2013_08_13_0631_edited1 映画『SHORT PEACE』の公式サイトはコチラ

『SHORT PEACE』は大友克洋氏の初期短編集である。「宇宙パトロール・シゲマ」「'ROUND ABOUT MIDNIGHT」「School-boy on goodtime」「任侠シネマクラブ」「大麻境」「WHISKY-GO-GO」「NOTHIG WILL BE AS IT WAS」「夢の蒼穹」「犯す」という9タイトルが収められている。つまり、この映画とは何の関係もない。

 映画は『OPNENING』(監督:森本晃司)、『九十九』(ストーリー原案・コンセプトデザイン:岸啓介/脚本・監督:森田修平/CGI監督:坂本隆輔)、『火要鎮』(原作・脚本・監督:大友克洋/演出:安藤裕章/CGI監督:篠田周二)、『GAMBO』(原案・脚本・クリエイティブディレクター:石井克人/監督:安藤裕章/脚本:山本健介/CGI監督:小久保将志)、『武器よさらば』(原作:大友克洋/脚本・監督:カトキハジメ/演出:森田修平/CGI監督:若間真)の4作プラス1のオムニバス。

 基本的テーマは「日本」。

『九十九』は、嵐を避けて山の中の古いお堂に逃げ込んだ旅の男が、お堂に封印された「物の怪」によって訴えられた、使い捨てられた傘や着物を再生させ、やがてメデタシメデタシとなるお話。なんか「モノを大切にしましょう」なんてメッセージが聞こえてきそうな、近世日本の東北地方あたりにあったような、まるで柳田国男の『遠野物語』のような話。

『火要鎮』は、江戸の大店の娘が隣のやはり大店の一人息子に恋をするのだが、その息子は刺青をして親に勘当されてしまう。その一人息子は小さい頃から火事が好きで、半鐘が聞こえてくると家を飛び出してしまう。勘当をいいことに火消しに入ってしまう一人息子に会いたい娘は、家の行燈から出火した際に、それを無視して大火の原因を作ってしまう。という八百屋お七みたいなお話。

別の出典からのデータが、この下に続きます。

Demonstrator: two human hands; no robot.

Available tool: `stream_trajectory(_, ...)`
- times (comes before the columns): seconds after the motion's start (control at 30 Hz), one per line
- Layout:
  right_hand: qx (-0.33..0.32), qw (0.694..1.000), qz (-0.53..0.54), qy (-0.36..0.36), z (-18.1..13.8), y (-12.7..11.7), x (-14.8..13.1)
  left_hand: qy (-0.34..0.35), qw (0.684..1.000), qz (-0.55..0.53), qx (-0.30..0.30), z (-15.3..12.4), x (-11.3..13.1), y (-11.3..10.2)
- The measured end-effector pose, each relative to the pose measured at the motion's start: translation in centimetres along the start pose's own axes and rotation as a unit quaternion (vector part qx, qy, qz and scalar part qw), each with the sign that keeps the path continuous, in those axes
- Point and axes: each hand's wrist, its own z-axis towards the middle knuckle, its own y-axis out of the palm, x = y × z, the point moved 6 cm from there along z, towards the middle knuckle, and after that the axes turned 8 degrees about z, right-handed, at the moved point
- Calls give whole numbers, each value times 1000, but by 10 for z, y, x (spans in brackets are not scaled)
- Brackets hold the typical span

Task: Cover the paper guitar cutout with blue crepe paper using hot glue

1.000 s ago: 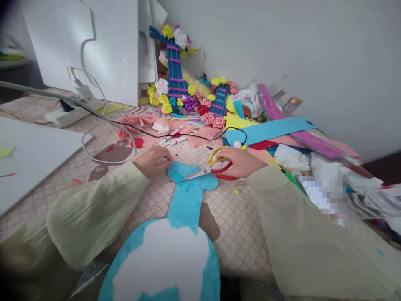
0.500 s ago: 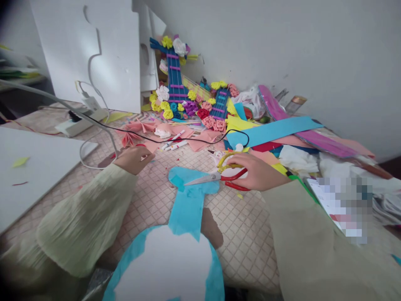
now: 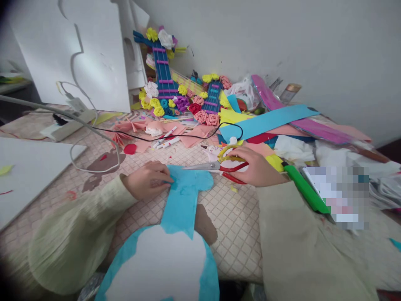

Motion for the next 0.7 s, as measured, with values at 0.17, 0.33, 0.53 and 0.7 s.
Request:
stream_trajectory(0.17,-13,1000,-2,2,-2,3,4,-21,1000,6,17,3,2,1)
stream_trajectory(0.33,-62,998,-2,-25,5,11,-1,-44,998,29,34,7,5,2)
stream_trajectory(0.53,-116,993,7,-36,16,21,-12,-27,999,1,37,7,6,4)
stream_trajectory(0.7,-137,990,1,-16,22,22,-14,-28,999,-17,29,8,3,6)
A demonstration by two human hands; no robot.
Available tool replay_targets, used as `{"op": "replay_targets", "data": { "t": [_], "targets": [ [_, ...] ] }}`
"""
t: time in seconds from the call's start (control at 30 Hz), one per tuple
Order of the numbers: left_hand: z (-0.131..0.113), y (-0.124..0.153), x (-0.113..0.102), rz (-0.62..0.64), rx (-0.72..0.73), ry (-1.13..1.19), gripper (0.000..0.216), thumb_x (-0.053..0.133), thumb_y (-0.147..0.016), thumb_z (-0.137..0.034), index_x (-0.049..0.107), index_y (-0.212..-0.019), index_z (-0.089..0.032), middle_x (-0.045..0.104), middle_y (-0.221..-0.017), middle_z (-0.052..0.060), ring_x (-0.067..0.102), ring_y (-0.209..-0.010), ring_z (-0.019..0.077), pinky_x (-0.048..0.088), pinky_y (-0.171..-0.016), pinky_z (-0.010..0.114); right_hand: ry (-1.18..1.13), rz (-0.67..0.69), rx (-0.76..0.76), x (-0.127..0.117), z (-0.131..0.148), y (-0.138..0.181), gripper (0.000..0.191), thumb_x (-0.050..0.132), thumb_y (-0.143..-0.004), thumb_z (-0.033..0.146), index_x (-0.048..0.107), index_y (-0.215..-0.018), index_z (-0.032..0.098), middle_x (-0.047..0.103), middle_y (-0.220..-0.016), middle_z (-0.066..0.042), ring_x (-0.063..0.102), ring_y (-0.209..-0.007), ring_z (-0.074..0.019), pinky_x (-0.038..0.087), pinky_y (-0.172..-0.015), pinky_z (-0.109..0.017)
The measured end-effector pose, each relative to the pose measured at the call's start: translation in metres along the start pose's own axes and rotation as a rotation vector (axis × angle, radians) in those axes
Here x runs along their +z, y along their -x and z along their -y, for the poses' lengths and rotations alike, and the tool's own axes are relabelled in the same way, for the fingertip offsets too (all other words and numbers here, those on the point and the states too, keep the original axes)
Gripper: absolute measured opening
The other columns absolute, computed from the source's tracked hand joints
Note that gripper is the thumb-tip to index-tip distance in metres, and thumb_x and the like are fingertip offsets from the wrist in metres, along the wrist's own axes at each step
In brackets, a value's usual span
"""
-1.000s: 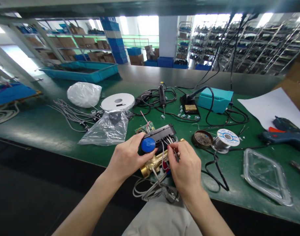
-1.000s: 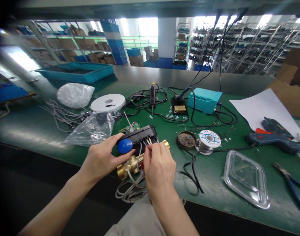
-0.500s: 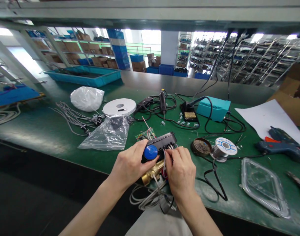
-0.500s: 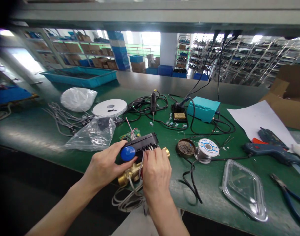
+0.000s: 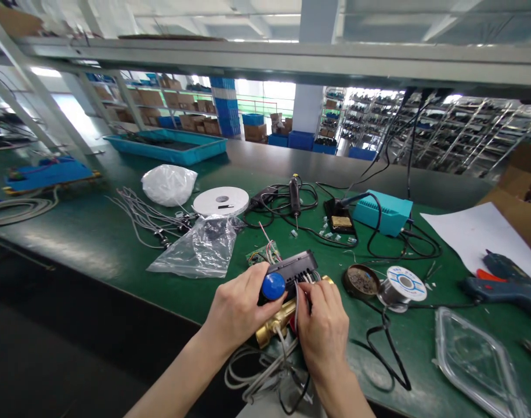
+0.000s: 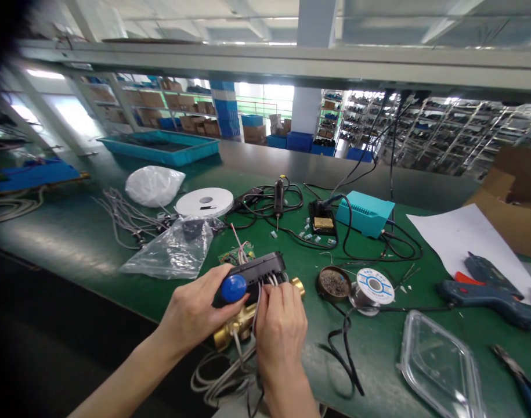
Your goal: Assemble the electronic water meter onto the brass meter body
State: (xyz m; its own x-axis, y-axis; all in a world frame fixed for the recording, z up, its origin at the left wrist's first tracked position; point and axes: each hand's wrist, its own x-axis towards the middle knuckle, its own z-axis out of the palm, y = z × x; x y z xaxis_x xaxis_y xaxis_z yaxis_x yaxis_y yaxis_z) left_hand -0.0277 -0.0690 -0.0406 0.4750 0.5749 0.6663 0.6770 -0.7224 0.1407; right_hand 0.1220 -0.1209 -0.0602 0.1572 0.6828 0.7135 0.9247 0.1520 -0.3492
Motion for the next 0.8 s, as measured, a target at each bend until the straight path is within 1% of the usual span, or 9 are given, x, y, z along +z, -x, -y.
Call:
{"op": "replay_targets", "data": {
  "t": [0.07,0.17,0.3,0.37,0.43,0.53,0.67,0.73,0.8],
  "targets": [
    [-0.001,0.001,0.0,0.016,-0.034,0.009,0.034,0.057,-0.085,-0.031,0.043,-0.113,-0.017,0.066,-0.097,0.01,0.067,-0.086,0.0242,0.056,-0.073,0.034,0.008,0.008,-0.014,-0.002,-0.002,0.001,0.009,0.051,-0.088,0.018,0.06,-0.086,0.018,0.058,-0.075,-0.005,0.054,-0.077,-0.0201,0.045,-0.068,-0.032],
    [-0.003,0.002,0.002,0.022,-0.078,0.028,0.033,0.057,-0.085,-0.031,0.043,-0.113,-0.018,0.065,-0.096,0.009,0.067,-0.087,0.0244,0.056,-0.073,0.035,0.001,0.007,-0.023,-0.002,-0.003,-0.001,0.008,0.052,-0.088,0.017,0.059,-0.084,0.018,0.057,-0.073,-0.005,0.053,-0.074,-0.0201,0.045,-0.067,-0.033],
    [-0.006,0.003,0.003,0.014,-0.092,0.048,0.035,0.057,-0.085,-0.03,0.044,-0.114,-0.016,0.064,-0.1,0.011,0.066,-0.091,0.0256,0.056,-0.075,0.037,-0.029,0.001,-0.017,0.004,-0.003,-0.004,0.01,0.05,-0.089,0.014,0.058,-0.083,0.017,0.057,-0.073,-0.005,0.053,-0.073,-0.0195,0.045,-0.067,-0.033],
    [-0.008,0.004,0.001,0.012,-0.102,0.074,0.035,0.057,-0.086,-0.029,0.044,-0.116,-0.016,0.064,-0.103,0.012,0.065,-0.094,0.0256,0.057,-0.078,0.037,-0.038,0.022,-0.036,0.002,-0.003,-0.005,0.008,0.051,-0.088,0.015,0.059,-0.085,0.017,0.058,-0.075,-0.005,0.053,-0.074,-0.0199,0.045,-0.068,-0.033],
    [-0.01,0.007,-0.001,0.01,-0.09,0.102,0.037,0.057,-0.087,-0.029,0.044,-0.119,-0.015,0.063,-0.107,0.013,0.063,-0.101,0.0256,0.056,-0.085,0.038,-0.073,0.079,-0.035,-0.007,-0.005,-0.004,0.007,0.052,-0.088,0.016,0.06,-0.088,0.018,0.059,-0.078,-0.005,0.054,-0.076,-0.0201,0.045,-0.068,-0.033],
    [-0.014,0.013,-0.005,-0.001,-0.007,0.113,0.041,0.053,-0.089,-0.029,0.042,-0.126,-0.012,0.059,-0.119,0.016,0.055,-0.115,0.0261,0.049,-0.099,0.041,-0.2,0.169,0.014,-0.032,-0.012,-0.008,0.007,0.054,-0.088,0.019,0.06,-0.087,0.02,0.06,-0.083,-0.004,0.055,-0.079,-0.0179,0.045,-0.069,-0.031],
    [-0.016,0.022,-0.006,-0.04,0.137,0.128,0.039,0.05,-0.09,-0.015,0.042,-0.127,-0.008,0.055,-0.126,0.017,0.046,-0.126,0.0248,0.04,-0.109,0.044,-0.343,0.246,0.017,-0.064,-0.021,-0.032,0.007,0.054,-0.088,0.02,0.061,-0.089,0.022,0.06,-0.084,-0.001,0.053,-0.079,-0.014,0.043,-0.069,-0.027],
    [-0.018,0.025,-0.006,-0.073,0.182,0.136,0.037,0.051,-0.088,-0.009,0.044,-0.124,-0.006,0.055,-0.126,0.017,0.043,-0.128,0.0245,0.038,-0.11,0.046,-0.386,0.36,-0.019,-0.07,-0.021,-0.049,0.011,0.053,-0.089,0.018,0.062,-0.093,0.023,0.061,-0.089,0.0,0.053,-0.084,-0.0137,0.043,-0.072,-0.027],
    [-0.019,0.027,-0.005,-0.099,0.207,0.139,0.035,0.052,-0.087,-0.007,0.047,-0.121,-0.004,0.055,-0.125,0.018,0.042,-0.129,0.0246,0.037,-0.111,0.046,-0.425,0.524,-0.093,-0.071,-0.018,-0.065,0.014,0.052,-0.09,0.018,0.064,-0.094,0.024,0.063,-0.091,0.0,0.052,-0.087,-0.0138,0.042,-0.076,-0.027]
  ]
}}
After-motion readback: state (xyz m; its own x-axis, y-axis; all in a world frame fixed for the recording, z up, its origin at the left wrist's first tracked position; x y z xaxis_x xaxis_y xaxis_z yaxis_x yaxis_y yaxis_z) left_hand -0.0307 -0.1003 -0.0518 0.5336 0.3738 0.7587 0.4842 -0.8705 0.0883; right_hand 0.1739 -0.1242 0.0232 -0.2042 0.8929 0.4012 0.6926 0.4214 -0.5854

『GAMBO』は、「落ち武者」なんかが出てくるから中世日本、舞台はやはり東北地方か。村に災厄を招いている「鬼」の存在に悩ませている村長。やがて人身御供に出せるのは女の子一人になってしまい、女の子は山に入る。とそこで出会ったのがシロクマのGAMBO。GAMBOに鬼退治を願う女の子の意を察したGAMBOは鬼と壮絶な戦いを繰り広げ、そこにどこかの大名の鉄砲隊や槍部隊も加勢に入って、やがて鬼は滅びる。しかし、この「鬼」がどこから来たのだろうか? もしかしたら宇宙から?

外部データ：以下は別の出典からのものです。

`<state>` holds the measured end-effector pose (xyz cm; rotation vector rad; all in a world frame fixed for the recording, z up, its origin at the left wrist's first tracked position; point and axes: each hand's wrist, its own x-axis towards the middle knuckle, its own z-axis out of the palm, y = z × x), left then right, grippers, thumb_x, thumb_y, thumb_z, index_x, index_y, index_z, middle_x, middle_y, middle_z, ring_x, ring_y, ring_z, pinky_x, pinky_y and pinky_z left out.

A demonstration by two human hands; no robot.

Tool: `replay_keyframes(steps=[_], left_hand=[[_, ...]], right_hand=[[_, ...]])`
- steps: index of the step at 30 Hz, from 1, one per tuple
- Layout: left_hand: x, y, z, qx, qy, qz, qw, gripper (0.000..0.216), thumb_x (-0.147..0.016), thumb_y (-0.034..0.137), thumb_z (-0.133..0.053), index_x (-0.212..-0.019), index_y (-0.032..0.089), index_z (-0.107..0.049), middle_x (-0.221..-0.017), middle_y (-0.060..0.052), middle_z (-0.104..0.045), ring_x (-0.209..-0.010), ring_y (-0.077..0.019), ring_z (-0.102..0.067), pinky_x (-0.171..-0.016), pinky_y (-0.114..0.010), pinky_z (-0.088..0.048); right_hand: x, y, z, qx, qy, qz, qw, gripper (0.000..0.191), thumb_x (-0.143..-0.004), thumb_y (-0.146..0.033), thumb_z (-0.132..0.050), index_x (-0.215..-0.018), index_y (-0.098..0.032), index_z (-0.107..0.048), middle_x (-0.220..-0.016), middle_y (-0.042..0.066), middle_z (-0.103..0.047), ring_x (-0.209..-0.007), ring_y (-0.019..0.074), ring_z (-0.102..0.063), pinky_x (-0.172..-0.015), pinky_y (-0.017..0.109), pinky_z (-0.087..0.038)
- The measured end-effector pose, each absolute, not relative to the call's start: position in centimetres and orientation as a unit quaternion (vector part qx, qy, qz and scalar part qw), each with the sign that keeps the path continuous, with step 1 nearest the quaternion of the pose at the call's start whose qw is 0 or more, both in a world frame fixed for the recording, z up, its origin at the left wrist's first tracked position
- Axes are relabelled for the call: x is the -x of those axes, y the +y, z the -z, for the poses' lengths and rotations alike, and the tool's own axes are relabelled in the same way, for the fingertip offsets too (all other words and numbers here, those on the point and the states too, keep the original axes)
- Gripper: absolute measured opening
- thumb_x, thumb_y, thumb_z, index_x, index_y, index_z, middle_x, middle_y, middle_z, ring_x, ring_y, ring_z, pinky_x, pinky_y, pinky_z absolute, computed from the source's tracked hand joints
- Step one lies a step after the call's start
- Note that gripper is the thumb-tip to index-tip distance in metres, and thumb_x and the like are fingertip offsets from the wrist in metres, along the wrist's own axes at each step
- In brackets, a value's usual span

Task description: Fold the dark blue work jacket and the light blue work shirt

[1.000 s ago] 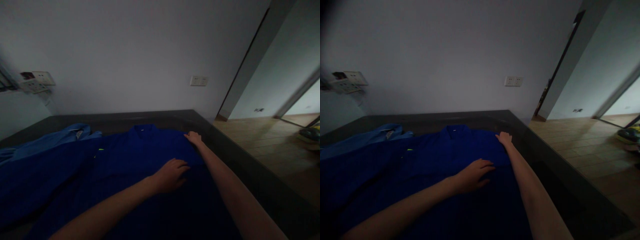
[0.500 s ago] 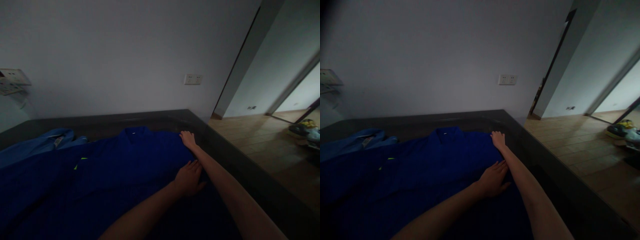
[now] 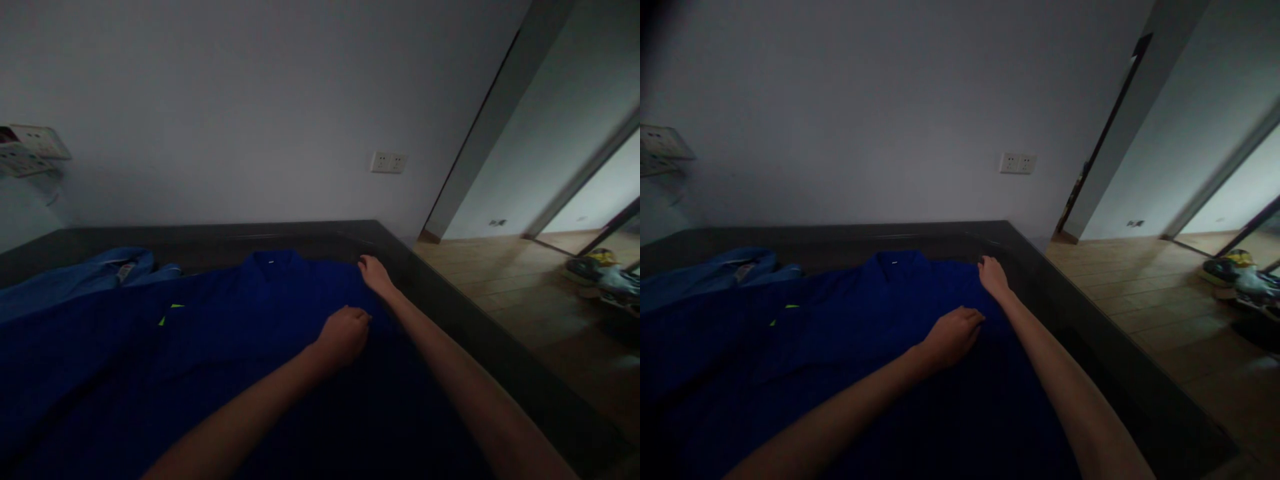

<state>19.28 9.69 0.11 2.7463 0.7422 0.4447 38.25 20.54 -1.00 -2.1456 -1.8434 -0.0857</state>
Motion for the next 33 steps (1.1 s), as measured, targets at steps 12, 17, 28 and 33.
replay_keyframes(steps=[12,17,28,33], left_hand=[[-11.2,11.8,4.6,-0.919,0.375,-0.103,0.070,0.055,-0.093,0.050,-0.034,-0.145,0.032,-0.029,-0.154,-0.005,-0.024,-0.142,-0.0289,-0.015,-0.113,-0.056,-0.015],[-11.1,11.9,4.7,-0.919,0.368,-0.110,0.086,0.061,-0.090,0.057,-0.035,-0.146,0.032,-0.026,-0.155,-0.006,-0.022,-0.142,-0.0296,-0.013,-0.113,-0.056,-0.013],[-9.1,10.5,2.2,-0.897,0.394,-0.168,0.106,0.043,-0.094,0.040,-0.038,-0.133,0.025,-0.046,-0.143,-0.007,-0.044,-0.136,-0.0228,-0.033,-0.114,-0.048,-0.020],[-0.8,12.5,0.2,-0.859,0.487,-0.154,0.040,0.036,-0.091,0.026,-0.041,-0.124,0.025,-0.055,-0.135,-0.006,-0.052,-0.132,-0.0229,-0.039,-0.113,-0.048,-0.023]], right_hand=[[-36.1,18.2,6.5,0.713,-0.695,-0.009,0.092,0.072,-0.093,-0.059,-0.019,-0.145,-0.009,-0.030,-0.152,0.016,-0.025,-0.141,0.0249,-0.019,-0.113,0.046,-0.015],[-36.7,18.3,6.7,0.714,-0.695,-0.003,0.083,0.077,-0.091,-0.064,-0.019,-0.147,-0.013,-0.026,-0.153,0.016,-0.021,-0.142,0.0256,-0.014,-0.113,0.051,-0.009],[-36.2,17.6,5.9,0.667,-0.726,0.105,0.130,0.059,-0.094,-0.052,-0.028,-0.136,-0.015,-0.046,-0.147,0.014,-0.037,-0.139,0.0252,-0.027,-0.113,0.051,-0.012],[-35.4,17.6,5.9,0.650,-0.742,0.088,0.135,0.057,-0.094,-0.048,-0.029,-0.135,-0.014,-0.048,-0.147,0.014,-0.037,-0.138,0.0257,-0.029,-0.112,0.048,-0.021]])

『武器よさらば』は、『AKIRA』に先行して大友克洋氏が『ヤングマガジン』に2回だけ連載したマンガが原作だ。どこかの砂漠化した大都市でロボット兵器と戦う独立部隊。仲間や隊長を失い、最後はたった一人でロボット兵器と戦う兵士は、ロボット兵器にプロテクションスーツや認識票を破壊されてしまう。その瞬間、ロボット兵器は彼を兵士としては認識しなくなってしまい、一般人は戦闘地域から出ていくように諭される。素っ裸になった兵士は石を投げて戦おうとするが無視されて、カメラがずーっと引いて超ロングショットになると、そこに見えるのは噴火する富士山。そう、戦いの場所は富士山の火山灰によって砂漠化した未来の東京だったのだ。

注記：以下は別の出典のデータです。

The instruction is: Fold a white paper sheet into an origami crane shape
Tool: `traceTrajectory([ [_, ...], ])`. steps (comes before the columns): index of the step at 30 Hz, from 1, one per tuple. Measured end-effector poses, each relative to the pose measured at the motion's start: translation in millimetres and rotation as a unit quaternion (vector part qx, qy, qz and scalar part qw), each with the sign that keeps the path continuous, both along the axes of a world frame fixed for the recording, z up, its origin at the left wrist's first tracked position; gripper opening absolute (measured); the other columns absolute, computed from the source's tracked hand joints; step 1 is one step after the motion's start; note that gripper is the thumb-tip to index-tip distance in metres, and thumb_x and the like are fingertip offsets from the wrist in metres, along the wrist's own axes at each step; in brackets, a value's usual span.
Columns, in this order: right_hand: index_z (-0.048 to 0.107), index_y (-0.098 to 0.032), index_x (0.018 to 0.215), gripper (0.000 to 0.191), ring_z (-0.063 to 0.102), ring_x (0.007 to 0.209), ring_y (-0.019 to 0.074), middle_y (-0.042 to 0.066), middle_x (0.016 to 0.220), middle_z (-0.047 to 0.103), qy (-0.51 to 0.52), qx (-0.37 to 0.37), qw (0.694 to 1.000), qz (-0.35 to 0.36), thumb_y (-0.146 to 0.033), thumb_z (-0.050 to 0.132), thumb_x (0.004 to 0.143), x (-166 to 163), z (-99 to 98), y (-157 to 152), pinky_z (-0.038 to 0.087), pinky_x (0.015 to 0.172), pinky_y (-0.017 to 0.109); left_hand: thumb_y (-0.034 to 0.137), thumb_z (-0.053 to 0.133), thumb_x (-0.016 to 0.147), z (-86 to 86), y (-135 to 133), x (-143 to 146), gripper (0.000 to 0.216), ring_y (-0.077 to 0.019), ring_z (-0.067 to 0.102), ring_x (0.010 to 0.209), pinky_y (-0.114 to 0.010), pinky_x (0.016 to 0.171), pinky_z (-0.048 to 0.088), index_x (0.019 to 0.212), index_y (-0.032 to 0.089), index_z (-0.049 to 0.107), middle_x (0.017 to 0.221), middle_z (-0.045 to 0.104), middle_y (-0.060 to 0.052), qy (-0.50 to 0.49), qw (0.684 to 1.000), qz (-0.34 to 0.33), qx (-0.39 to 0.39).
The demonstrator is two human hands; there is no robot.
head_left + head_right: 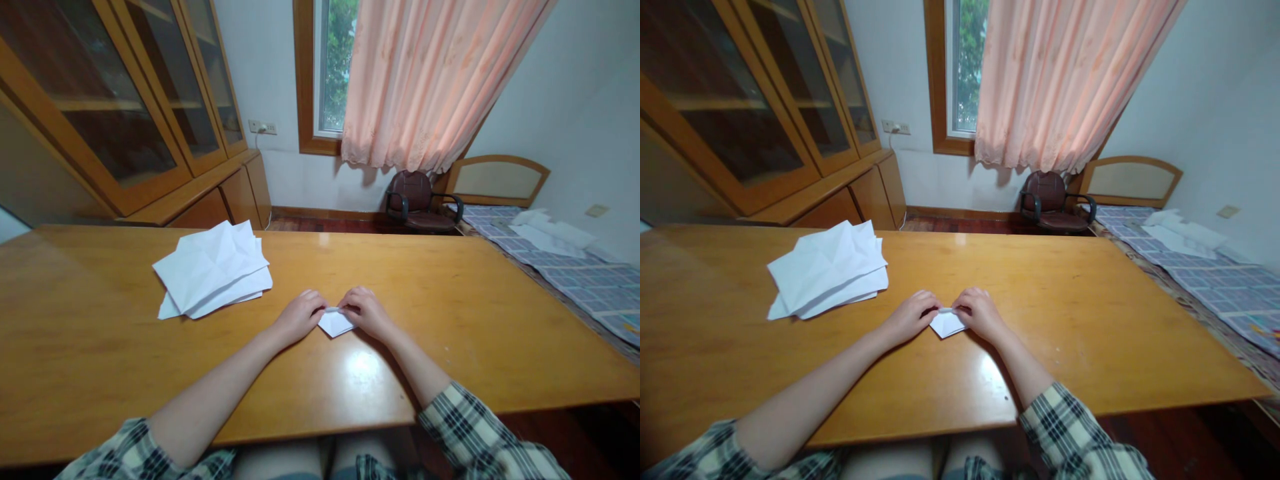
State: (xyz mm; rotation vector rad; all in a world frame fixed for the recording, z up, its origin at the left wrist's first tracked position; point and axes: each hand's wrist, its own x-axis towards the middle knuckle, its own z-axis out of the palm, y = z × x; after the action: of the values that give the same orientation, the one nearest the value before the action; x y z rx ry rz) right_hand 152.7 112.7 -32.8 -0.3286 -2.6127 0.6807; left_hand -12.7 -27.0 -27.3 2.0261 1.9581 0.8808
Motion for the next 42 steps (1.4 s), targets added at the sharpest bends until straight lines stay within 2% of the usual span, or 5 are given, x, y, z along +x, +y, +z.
traceTrajectory([
  [6, 0.07, -0.018, 0.083, 0.015, 0.059, 0.079, 0.0165, 0.006, 0.081, 0.067, 0.041, -0.012, 0.998, 0.044, -0.007, 0.061, 0.078, 3.6, -1.3, 3.0, 0.046, 0.072, 0.028, 0.02, 0.052, 0.088, 4.2, -10.0, 0.0, 0.016, -0.0187, 0.052, 0.09, -0.031, 0.08, 0.043, 0.097, 0.019, 0.066, 0.091, 0.06, -0.006, 0.01, 1.0, -0.015, -0.01],
  [13, 0.07, -0.018, 0.092, 0.017, 0.063, 0.085, 0.0175, 0.009, 0.091, 0.07, 0.053, 0.033, 0.994, 0.084, -0.014, 0.054, 0.087, 10.2, -5.1, 2.8, 0.049, 0.076, 0.029, 0.02, 0.047, 0.092, 3.6, -15.9, 4.7, 0.019, -0.0181, 0.052, 0.087, -0.03, 0.079, 0.044, 0.094, 0.017, 0.066, 0.088, 0.06, -0.006, 0.077, 0.996, -0.043, 0.004],
  [19, 0.07, -0.019, 0.098, 0.022, 0.062, 0.088, 0.0187, 0.01, 0.096, 0.07, 0.01, 0.092, 0.993, 0.073, -0.02, 0.05, 0.09, 12.7, -2.5, -3.3, 0.049, 0.079, 0.031, 0.026, 0.042, 0.095, 0.6, -12.2, 6.0, 0.025, -0.0184, 0.053, 0.082, -0.03, 0.076, 0.044, 0.1, 0.017, 0.064, 0.084, 0.061, -0.007, 0.148, 0.989, -0.025, 0.012],
  [34, 0.07, -0.017, 0.099, 0.021, 0.059, 0.086, 0.0191, 0.009, 0.095, 0.069, -0.004, 0.123, 0.992, 0.04, -0.016, 0.051, 0.089, 9.6, -5.1, -3.7, 0.049, 0.077, 0.03, 0.026, 0.041, 0.095, -11.0, -10.5, 8.4, 0.026, -0.0179, 0.052, 0.089, -0.028, 0.078, 0.045, 0.107, 0.017, 0.063, 0.093, 0.062, -0.007, 0.137, 0.99, -0.035, 0.021],
  [42, 0.067, -0.017, 0.107, 0.026, 0.057, 0.096, 0.021, 0.013, 0.106, 0.067, -0.017, 0.131, 0.989, 0.071, -0.016, 0.048, 0.091, 12.1, -1.8, -3.2, 0.05, 0.083, 0.035, 0.022, 0.039, 0.096, -9.5, -14.4, 10.1, 0.025, -0.0181, 0.05, 0.089, -0.029, 0.078, 0.044, 0.108, 0.017, 0.06, 0.097, 0.061, -0.007, 0.17, 0.984, -0.039, 0.018],
])
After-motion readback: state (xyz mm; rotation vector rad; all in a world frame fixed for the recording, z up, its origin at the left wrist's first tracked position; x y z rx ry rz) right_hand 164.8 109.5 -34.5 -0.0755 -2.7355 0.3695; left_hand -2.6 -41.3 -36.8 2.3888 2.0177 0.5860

 結局、この映画で描かれている日本って何なのだろう。

 つまり、「ちいさな平和」ということでの『SHORT PEACE』なら、まあ、そんなことも言えなくもない。柳田国男の世界、八百屋お七の世界、人身御供と鬼の世界、そして所詮は東京という狭い世界でのお話。つまりそれらのすべてが「ちいさな平和」ということ。

 であるならば、それに私たちはどう対処すればいいのだろうか、という設問には答えてくれない映画なのである。まあ、「日本」という存在そのものが『小さな平和』なんだということなのだろう。そう「平和憲法」に守られた、小さな日本。

 勿論、そんな答えを映画に求めるほどには私たちは劣化していないはずだ。しかし、何かヒントになるものでも提示があれば、それはそれで嬉しいのだが、まあ、それも無理か。所詮、オムニバス映画にそんな結論を求めてはいけない。

 じゃあ、何を期待して映画を見るのか。

 多分、皆、大友克洋の9年ぶりの劇場用アニメーションということでの期待感だけか?

 だったら、そろそろ短編じゃなくて、劇場用長編アニメーションを作ってほしいものなのだが。

コミック『ショート・ピース』は今回のアニメとは何の関係もない。しかし、大友克洋の初期のコミックの面白さ「不気味+コミカル」を見るにはいい作品である。アニメに関しては、むしろ『CG WORLD』の方が関係あり。